Diagnosis Gastroenterology


A diagnosis of gastroparesis begins with X-rays and an endoscopy. If your doctor does not detect another problem, the following tests may be recommended to make a definite diagnosis.

  • Endoscopy: During this procedure, the upper portion of the gastrointestinal tract is visualized with a flexible endoscope. The areas examined include the esophagus, or the swallowing tube leading to the stomach, the stomach and the beginning of the small intestine, called the duodenum.
  • The procedure is performed using an endoscope, which is a long, thin and flexible tube with a tiny video camera and light on the end. By adjusting the various controls on the endoscope, the gastroenterologist can safely maneuver the instrument to carefully examine the inside lining of the upper digestive system. The endoscope contains a channel that allows instruments to be passed in order to take tissue samples, remove polyps and provide other therapy. The high-quality picture from the endoscope is shown on a TV monitor. In many cases, upper GI endoscopy is a more precise examination than X-ray studies.

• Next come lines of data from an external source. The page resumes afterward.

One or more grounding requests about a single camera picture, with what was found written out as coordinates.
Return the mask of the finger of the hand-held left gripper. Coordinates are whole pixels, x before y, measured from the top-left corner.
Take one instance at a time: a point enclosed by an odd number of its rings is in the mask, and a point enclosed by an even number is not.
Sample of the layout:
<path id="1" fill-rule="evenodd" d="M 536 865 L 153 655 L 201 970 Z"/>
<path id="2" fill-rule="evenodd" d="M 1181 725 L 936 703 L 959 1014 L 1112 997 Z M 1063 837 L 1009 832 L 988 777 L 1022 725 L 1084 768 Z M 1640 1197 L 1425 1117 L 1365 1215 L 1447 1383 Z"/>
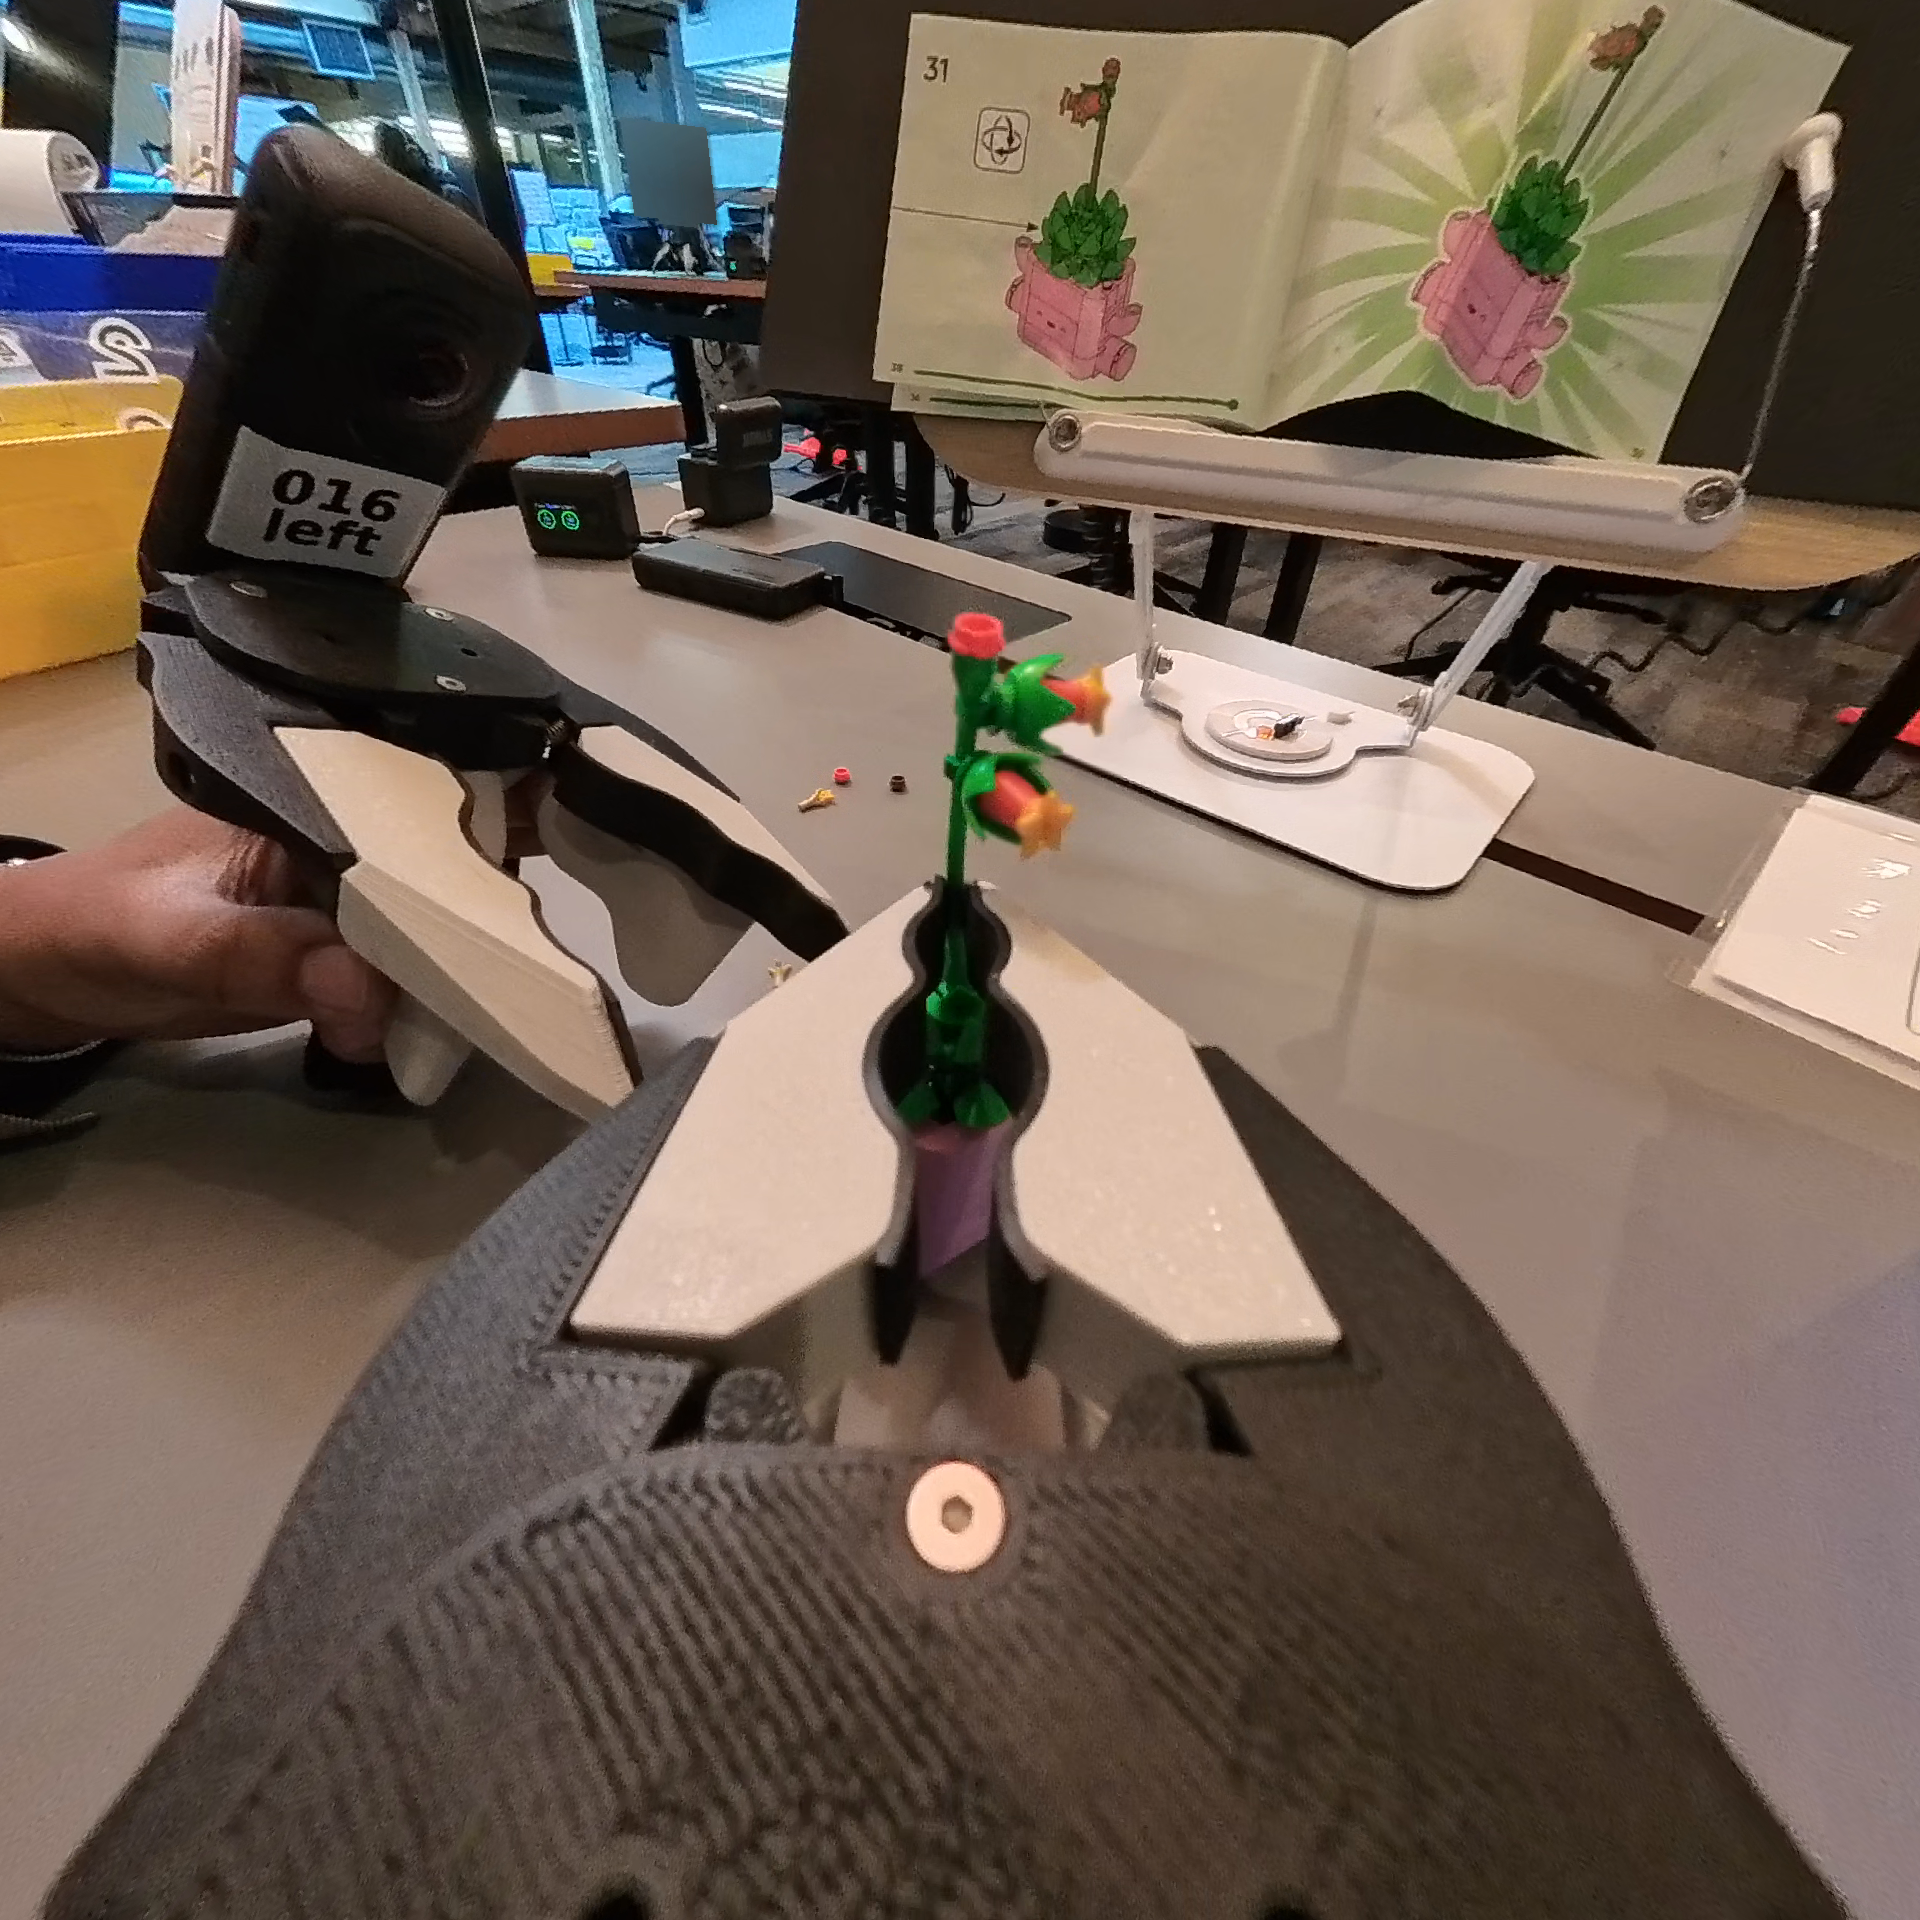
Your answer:
<path id="1" fill-rule="evenodd" d="M 803 960 L 847 937 L 825 888 L 659 733 L 520 719 L 511 767 L 540 771 L 540 853 L 606 909 L 619 974 L 644 1001 L 687 1001 L 751 927 Z"/>
<path id="2" fill-rule="evenodd" d="M 336 922 L 398 992 L 385 1033 L 398 1094 L 431 1107 L 484 1054 L 576 1119 L 621 1105 L 636 1073 L 608 990 L 471 842 L 469 783 L 367 735 L 278 728 L 276 739 L 352 853 Z"/>

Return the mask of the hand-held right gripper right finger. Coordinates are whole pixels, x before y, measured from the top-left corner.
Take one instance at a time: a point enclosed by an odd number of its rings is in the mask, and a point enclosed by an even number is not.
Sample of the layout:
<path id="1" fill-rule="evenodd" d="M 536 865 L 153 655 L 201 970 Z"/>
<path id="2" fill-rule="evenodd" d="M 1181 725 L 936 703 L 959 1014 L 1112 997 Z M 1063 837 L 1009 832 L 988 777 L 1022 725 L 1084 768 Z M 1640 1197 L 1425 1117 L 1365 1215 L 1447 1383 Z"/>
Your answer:
<path id="1" fill-rule="evenodd" d="M 976 893 L 1007 1119 L 959 1134 L 959 1256 L 999 1369 L 1115 1405 L 1148 1377 L 1337 1352 L 1340 1327 L 1163 1014 L 1027 911 Z"/>

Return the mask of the pink toy brick pot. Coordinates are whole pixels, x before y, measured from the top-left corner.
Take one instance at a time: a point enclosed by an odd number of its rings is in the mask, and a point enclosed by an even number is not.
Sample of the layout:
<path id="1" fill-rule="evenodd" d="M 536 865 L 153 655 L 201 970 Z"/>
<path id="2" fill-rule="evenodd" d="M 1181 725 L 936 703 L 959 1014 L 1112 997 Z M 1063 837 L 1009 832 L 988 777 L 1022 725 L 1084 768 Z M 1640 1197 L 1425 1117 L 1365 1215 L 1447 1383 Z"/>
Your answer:
<path id="1" fill-rule="evenodd" d="M 935 1281 L 988 1240 L 1003 1131 L 1006 1123 L 974 1129 L 956 1120 L 915 1129 L 915 1238 L 920 1281 Z"/>

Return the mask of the green toy brick plant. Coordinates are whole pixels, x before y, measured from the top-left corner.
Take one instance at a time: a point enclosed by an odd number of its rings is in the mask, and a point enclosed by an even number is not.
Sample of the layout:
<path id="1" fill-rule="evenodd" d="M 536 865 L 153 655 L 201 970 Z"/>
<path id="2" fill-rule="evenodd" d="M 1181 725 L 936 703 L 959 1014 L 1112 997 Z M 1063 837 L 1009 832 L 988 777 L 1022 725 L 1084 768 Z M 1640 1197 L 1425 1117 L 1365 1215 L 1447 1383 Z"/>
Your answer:
<path id="1" fill-rule="evenodd" d="M 1067 678 L 1061 657 L 1014 664 L 997 615 L 964 611 L 947 633 L 953 739 L 947 849 L 940 893 L 940 973 L 923 1001 L 923 1071 L 899 1103 L 912 1127 L 950 1125 L 988 1134 L 1009 1109 L 988 1073 L 990 1005 L 968 957 L 968 845 L 999 839 L 1033 858 L 1063 846 L 1072 805 L 1041 762 L 1049 735 L 1081 728 L 1101 737 L 1112 697 L 1100 667 Z"/>

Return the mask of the person's left hand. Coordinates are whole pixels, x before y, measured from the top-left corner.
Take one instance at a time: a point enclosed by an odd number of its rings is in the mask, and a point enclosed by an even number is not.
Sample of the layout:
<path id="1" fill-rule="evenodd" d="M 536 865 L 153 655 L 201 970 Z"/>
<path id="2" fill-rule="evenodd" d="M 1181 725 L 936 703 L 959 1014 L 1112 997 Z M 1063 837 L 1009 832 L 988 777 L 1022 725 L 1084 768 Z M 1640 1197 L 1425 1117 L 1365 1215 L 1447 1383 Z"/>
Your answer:
<path id="1" fill-rule="evenodd" d="M 381 1056 L 393 985 L 310 905 L 271 842 L 176 807 L 1 873 L 1 1048 L 206 1041 L 307 1025 Z"/>

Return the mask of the clear plastic bag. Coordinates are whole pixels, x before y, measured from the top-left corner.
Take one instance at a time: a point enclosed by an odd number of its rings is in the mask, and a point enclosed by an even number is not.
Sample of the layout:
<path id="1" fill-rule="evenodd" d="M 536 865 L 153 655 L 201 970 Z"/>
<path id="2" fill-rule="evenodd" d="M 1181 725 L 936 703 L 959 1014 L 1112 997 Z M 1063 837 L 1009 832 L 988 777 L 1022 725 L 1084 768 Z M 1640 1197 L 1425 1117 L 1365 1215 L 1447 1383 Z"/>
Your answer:
<path id="1" fill-rule="evenodd" d="M 181 382 L 139 325 L 119 315 L 1 318 L 1 441 L 168 430 Z"/>

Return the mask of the wooden desk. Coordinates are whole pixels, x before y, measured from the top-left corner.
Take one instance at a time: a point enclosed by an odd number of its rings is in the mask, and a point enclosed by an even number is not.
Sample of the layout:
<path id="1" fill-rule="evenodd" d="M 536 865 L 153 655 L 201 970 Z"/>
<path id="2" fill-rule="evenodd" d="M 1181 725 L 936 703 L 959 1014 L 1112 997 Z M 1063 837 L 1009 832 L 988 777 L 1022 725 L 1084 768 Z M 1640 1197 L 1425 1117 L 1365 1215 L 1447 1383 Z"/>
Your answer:
<path id="1" fill-rule="evenodd" d="M 535 458 L 596 458 L 623 449 L 684 443 L 681 408 L 576 378 L 520 371 L 444 515 L 515 504 L 511 470 Z"/>

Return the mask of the curved cardboard sheet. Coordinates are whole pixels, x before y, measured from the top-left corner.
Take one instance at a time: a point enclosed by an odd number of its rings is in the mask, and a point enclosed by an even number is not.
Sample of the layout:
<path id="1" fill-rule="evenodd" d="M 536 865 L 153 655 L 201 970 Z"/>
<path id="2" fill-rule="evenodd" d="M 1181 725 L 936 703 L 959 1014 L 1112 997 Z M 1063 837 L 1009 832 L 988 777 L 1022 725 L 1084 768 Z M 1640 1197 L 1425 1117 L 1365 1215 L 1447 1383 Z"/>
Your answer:
<path id="1" fill-rule="evenodd" d="M 228 197 L 245 29 L 223 3 L 174 3 L 168 55 L 172 182 L 179 193 Z"/>

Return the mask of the black charging case green lights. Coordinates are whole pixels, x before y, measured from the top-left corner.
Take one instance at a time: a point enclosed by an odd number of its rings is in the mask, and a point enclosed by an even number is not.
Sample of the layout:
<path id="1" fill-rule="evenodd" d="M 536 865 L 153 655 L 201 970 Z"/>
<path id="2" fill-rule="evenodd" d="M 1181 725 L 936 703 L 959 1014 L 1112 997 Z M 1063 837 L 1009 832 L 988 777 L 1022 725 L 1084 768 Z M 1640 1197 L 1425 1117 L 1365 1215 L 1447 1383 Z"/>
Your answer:
<path id="1" fill-rule="evenodd" d="M 611 456 L 535 456 L 510 472 L 528 547 L 543 560 L 623 563 L 640 544 L 633 478 Z"/>

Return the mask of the yellow plastic bin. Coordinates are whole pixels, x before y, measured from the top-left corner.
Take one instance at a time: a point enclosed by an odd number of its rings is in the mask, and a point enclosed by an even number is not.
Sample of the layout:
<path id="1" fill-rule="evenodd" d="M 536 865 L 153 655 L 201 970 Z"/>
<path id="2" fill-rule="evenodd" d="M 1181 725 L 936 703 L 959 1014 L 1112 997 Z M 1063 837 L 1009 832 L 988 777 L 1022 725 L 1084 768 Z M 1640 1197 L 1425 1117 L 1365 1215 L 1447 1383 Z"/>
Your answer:
<path id="1" fill-rule="evenodd" d="M 137 638 L 137 542 L 181 386 L 1 389 L 1 680 L 116 657 Z"/>

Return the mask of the white paper roll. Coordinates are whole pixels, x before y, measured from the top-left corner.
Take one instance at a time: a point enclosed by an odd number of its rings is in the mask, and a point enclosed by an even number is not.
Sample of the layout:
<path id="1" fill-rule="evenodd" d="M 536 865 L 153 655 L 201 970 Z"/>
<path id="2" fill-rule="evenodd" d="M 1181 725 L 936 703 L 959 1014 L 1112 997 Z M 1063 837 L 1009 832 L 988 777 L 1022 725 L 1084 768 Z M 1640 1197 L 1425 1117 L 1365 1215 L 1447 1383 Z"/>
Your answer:
<path id="1" fill-rule="evenodd" d="M 76 197 L 102 184 L 101 162 L 68 133 L 0 130 L 0 231 L 1 237 L 76 237 Z"/>

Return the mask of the black charger dock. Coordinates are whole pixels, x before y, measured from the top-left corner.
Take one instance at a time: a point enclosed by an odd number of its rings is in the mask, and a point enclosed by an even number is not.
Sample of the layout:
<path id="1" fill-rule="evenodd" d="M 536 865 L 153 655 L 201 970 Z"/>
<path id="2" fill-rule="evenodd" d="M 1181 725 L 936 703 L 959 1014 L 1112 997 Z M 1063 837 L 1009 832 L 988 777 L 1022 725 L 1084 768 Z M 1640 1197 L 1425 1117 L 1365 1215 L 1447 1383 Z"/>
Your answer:
<path id="1" fill-rule="evenodd" d="M 783 456 L 775 397 L 728 401 L 710 411 L 710 440 L 679 458 L 684 513 L 703 530 L 759 521 L 775 510 L 773 467 Z"/>

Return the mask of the printed paper in acrylic holder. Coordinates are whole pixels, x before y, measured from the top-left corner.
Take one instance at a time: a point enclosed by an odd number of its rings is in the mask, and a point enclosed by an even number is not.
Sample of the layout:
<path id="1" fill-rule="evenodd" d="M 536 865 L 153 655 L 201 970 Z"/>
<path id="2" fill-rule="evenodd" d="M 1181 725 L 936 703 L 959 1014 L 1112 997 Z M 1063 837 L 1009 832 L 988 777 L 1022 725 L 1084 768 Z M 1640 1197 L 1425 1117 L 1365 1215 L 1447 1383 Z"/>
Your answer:
<path id="1" fill-rule="evenodd" d="M 1917 1086 L 1917 824 L 1803 795 L 1694 966 L 1694 994 Z"/>

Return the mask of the white book stand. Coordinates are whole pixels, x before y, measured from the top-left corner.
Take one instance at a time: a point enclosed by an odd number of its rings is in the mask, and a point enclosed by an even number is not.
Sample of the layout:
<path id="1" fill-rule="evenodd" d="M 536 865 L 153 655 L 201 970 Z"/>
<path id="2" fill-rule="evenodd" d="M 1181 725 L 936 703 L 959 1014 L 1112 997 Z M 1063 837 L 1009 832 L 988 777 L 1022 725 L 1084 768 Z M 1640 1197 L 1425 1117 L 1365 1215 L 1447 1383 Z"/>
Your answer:
<path id="1" fill-rule="evenodd" d="M 953 470 L 990 488 L 1131 515 L 1136 649 L 1108 671 L 1101 737 L 1067 760 L 1140 795 L 1395 895 L 1459 888 L 1532 789 L 1507 750 L 1440 713 L 1509 664 L 1576 573 L 1656 586 L 1801 590 L 1916 555 L 1916 515 L 1757 496 L 1717 470 L 1579 458 L 1468 459 L 1233 437 L 1065 410 L 1044 424 L 919 416 Z M 1344 704 L 1169 641 L 1151 611 L 1157 523 L 1181 517 L 1292 541 L 1340 538 L 1511 560 L 1472 637 L 1390 707 Z M 1270 742 L 1275 717 L 1301 713 Z"/>

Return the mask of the toy brick instruction booklet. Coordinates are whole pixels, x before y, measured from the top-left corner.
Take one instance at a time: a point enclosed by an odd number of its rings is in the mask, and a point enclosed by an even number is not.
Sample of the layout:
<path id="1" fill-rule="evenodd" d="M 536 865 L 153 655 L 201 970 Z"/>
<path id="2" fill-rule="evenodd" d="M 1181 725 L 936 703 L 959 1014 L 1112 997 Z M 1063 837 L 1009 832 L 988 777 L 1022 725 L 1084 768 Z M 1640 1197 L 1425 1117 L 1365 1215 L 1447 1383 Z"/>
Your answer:
<path id="1" fill-rule="evenodd" d="M 1261 433 L 1415 394 L 1651 464 L 1851 48 L 1723 3 L 910 22 L 872 374 Z"/>

  • Gastric Emptying Scan: For this test, you will eat foods, typically eggs, that contain a very safe radioisotope, a slightly radioactive substance that will show up on the scan. The dose of radiation from the radioisotope is small and not dangerous. After eating, you will lie under a machine that shows an image of the food in the stomach and how quickly it leaves the stomach. A diagnosis of gastroparesis is made if more than half of the food remains in the stomach after 60 to 90 minutes. However, sometimes it requires more than one gastric emptying scan to detect gastroparesis.
  • Manometry: A test that measures the strength of your stomach contractions.
  • Electrogastrogram: This test is for patients who are experiencing unexplained nausea and vomiting. During the one-hour procedure, electrodes are placed on your stomach, which record the electrical activity of your stomach. This must be performed on an empty stomach, followed by a liquid meal.

UCSF Health medical specialists have reviewed this information. It is for educational purposes only and is not intended to replace the advice of your doctor or other health care provider. We encourage you to discuss any questions or concerns you may have with your provider.